_WORK REQUIRED_
Omitting the pictures, restate all of the entries below exactly.
RECORDS FOR PROCESSING section start
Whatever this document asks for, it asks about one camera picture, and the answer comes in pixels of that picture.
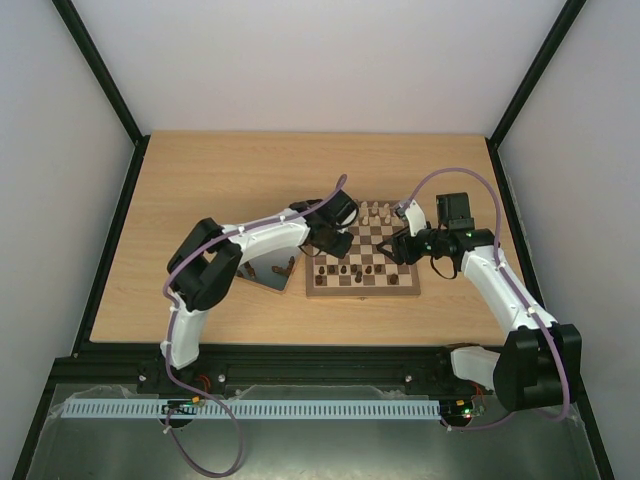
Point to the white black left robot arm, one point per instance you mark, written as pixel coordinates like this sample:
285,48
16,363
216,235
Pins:
203,268

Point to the black aluminium frame rail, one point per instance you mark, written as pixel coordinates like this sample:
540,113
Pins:
224,369

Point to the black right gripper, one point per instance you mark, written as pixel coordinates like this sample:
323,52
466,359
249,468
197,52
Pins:
405,245

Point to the wooden chess board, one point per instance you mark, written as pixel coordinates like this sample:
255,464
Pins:
376,222

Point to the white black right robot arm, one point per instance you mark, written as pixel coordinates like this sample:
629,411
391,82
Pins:
539,362

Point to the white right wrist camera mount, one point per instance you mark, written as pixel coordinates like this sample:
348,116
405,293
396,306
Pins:
410,212

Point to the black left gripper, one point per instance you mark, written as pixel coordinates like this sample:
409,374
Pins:
342,250

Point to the metal tin tray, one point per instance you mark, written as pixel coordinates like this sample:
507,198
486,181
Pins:
265,277

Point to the light blue slotted cable duct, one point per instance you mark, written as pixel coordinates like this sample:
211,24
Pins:
253,409

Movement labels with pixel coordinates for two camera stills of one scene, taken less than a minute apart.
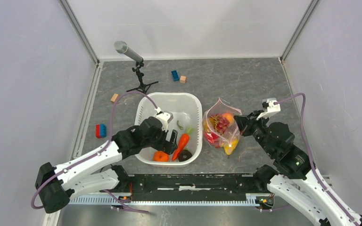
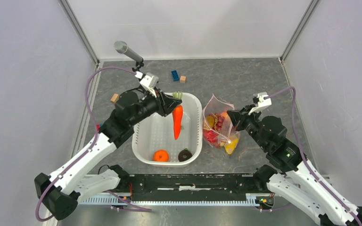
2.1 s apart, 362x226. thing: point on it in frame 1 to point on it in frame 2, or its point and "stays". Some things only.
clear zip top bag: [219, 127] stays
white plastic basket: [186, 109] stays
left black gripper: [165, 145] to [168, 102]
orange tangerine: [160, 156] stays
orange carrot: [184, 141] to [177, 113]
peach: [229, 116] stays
RECORDS FOR PROCESSING section end
_ANSWER SECTION_
Whatever this document asks for, it asks about one camera picture, and the answer comes in pixels of that picture.
Point to the white black left robot arm, one point per instance you mark, written as pixel coordinates like this sample:
285,48
16,363
216,235
Pins:
203,268

Point to the black aluminium frame rail, one point per instance you mark, written as pixel coordinates like this sample:
540,113
Pins:
224,369

Point to the black right gripper, one point per instance you mark, written as pixel coordinates like this sample:
323,52
466,359
249,468
197,52
Pins:
405,245

Point to the wooden chess board, one point per instance you mark, written as pixel coordinates like this sample:
255,464
Pins:
376,222

Point to the white black right robot arm, one point per instance you mark, written as pixel coordinates like this sample:
629,411
391,82
Pins:
539,362

Point to the white right wrist camera mount, one point per instance you mark, written as pixel coordinates like this sample:
348,116
405,293
396,306
Pins:
410,212

Point to the black left gripper, one point per instance you mark, written as pixel coordinates like this sample:
409,374
Pins:
342,250

Point to the metal tin tray, one point per instance you mark, written as pixel coordinates like this sample:
507,198
486,181
Pins:
265,277

Point to the light blue slotted cable duct, one point per instance you mark, written as pixel coordinates like this sample:
211,24
Pins:
253,409

Movement labels with pixel coordinates for two camera stills of one scene, taken less than a minute apart.
2.1 s apart, 362x226. thing: point on it in frame 1 to point on it in frame 2, or its point and "stays". Some things only.
clear zip top bag: [219, 127] stays
white plastic basket: [186, 109] stays
left black gripper: [165, 145] to [168, 102]
orange tangerine: [160, 156] stays
orange carrot: [184, 141] to [177, 113]
peach: [229, 116] stays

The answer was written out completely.